Relationships Running Their Course

Relationship Fit and Running Their Course

Alice’s husband Ben knew me as another person charmed with his wife, not a psychotherapist, when he shared admiringly that Alice had him take the MMPI when they started dating. I cracked up. The MMPI is a psychological test administered in clinical settings by a psychologist to assess personality traits and mental health. What I didn’t know then is that Alice was a practicing psychologist in her former professional life. She is also a talented dynamic woman with heart, strong wit, and great sense of humor. Her most recent professional endeavor is rocking the culinary home cook scene (see allyskitchen.com).

When Alice returned from the locker room I asked her about her decision to administer the MMPI to Ben early in their relationship. She shared that she didn’t want to waste time and wanted to be with someone who was willing to look at compatibility honestly. Besides delighting in the story of Alice and Ben’s courtship, previous marriages, and their successful 20 plus year marriage, this happy exchange reminded me of two things that are important and sometimes ignored among couple’s therapists; the notion of good fit, and that sometimes relationships simply run their course.

You Aren’t the Person I Want You to Be

At different times in life, people cross our paths and stay for a season or years. Relationships are evolving, dissolving, stagnating, or they become arenas of struggle and pain. It is perfectly natural for relationships to run their course. Our suffering in relationships comes from a desire to control the person we’re in a relationship with or the outcome of the relationship. Rather than accept and let go once a relationship has run its natural course, couples can feel like they’ve failed or done something wrong that’s led to the dissolution of a relationship. Couples can fight for years trying to change and/or punish the other in their desire to get what they want in a mate.

Am I Forcing this Relationship?

It’s a good question to ask yourself.  Not every romantic partner is meant to travel the path till death do us part. We can become so attached the idea of marriage, what we’ve learned from our conditioning and the desire to have it all that we project desires onto the wrong person. Sometimes people are married to the wrong person for them. Ending a relationship can be heart-wrenching, difficult, and painful. The mind tends to cast blame and criticism and wants to make the partner wrong. It takes courage and emotional maturity to let go with love or simply walk away from a fit that doesn’t match well.

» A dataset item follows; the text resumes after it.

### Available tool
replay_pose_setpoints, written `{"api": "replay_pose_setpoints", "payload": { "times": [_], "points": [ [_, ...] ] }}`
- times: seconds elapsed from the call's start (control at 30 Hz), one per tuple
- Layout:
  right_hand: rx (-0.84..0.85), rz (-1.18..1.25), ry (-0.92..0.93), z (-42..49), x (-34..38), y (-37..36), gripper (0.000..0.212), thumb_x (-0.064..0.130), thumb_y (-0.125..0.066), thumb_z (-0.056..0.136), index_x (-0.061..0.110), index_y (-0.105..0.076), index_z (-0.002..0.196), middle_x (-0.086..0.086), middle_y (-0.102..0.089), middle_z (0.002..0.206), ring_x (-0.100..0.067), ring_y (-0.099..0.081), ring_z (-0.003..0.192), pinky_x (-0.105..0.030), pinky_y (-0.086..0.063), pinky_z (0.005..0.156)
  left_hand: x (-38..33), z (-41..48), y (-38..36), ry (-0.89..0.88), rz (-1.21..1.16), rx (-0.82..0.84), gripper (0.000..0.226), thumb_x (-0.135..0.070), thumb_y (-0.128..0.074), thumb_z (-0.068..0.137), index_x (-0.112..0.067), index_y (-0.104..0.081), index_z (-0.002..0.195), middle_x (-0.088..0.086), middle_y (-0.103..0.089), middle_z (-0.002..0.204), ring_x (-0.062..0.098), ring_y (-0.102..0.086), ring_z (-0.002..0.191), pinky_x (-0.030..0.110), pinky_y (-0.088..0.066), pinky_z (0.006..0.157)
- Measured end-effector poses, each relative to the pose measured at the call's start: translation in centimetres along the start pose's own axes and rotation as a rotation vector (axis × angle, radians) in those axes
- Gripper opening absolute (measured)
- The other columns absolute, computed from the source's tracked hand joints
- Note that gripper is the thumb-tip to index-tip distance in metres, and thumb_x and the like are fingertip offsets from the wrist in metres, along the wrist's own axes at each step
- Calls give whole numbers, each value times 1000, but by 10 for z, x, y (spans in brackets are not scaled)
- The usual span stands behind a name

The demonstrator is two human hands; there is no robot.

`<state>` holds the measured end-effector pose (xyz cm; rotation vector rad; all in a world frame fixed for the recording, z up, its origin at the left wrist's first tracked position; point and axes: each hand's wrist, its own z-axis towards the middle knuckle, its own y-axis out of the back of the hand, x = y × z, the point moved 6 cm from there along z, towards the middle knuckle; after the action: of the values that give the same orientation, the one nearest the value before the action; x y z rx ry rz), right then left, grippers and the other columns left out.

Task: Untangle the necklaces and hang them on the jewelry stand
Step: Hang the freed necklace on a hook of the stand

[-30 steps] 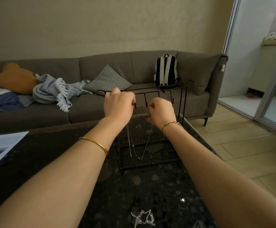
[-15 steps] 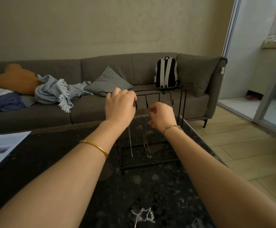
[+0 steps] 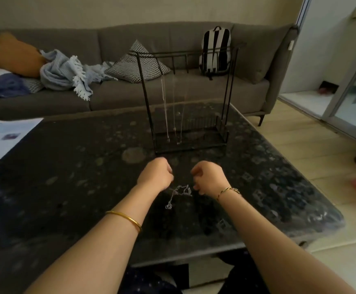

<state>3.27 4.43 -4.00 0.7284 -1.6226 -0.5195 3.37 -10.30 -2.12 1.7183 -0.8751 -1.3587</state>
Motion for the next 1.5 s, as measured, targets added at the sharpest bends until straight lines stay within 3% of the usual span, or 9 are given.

In her book Conscious Uncoupling Katherine Woodard offers a clear guide for navigating a breakup without the unnecessary collateral damage while turning a painful break-up into a healthy transformation.

Aren’t Relationships Work?

After the delirium of the initial bliss of honeymoon phase wanes, there is work. The work is focusing on your own reactions and feelings rather than trying to change your partner. It’s practicing vulnerability, listening, letting go of control, learning to compromise, honesty, as well as endeavoring an unwavering commitment by both partners to nurture the relationship by making it the priority. Like any new skill there are beginners and those who have advanced skills. Mastery takes knowledge, practice and diligence. It takes work to become skilled and truthfully most of us are sorely unschooled in the realm of relationships. This kind of work pays off in ways most couples feel is beyond what they thought possible. Conversely, if the work feels relentless there is something else that needs addressing.

Know Thyself

To recognize the right person for you, what’s most important is be clear on who you are. Sadly most people don’t know themselves consciously very well.The better we know ourselves and align with who we are the more natural it becomes to meet people with whom we feel an easy resonance. Focus on doing and being what most lights you up and brings you joy, you will easily attract the people in your life who match your being.

As for my friend Alice, after almost two decades of marriage Alice and her first husband decided to go their separate ways. As Alice describes it, divorce opened the “door to the second half of her epic love story”. Over 20 years later Alice and Ben are delighting in the life they’ve co-created.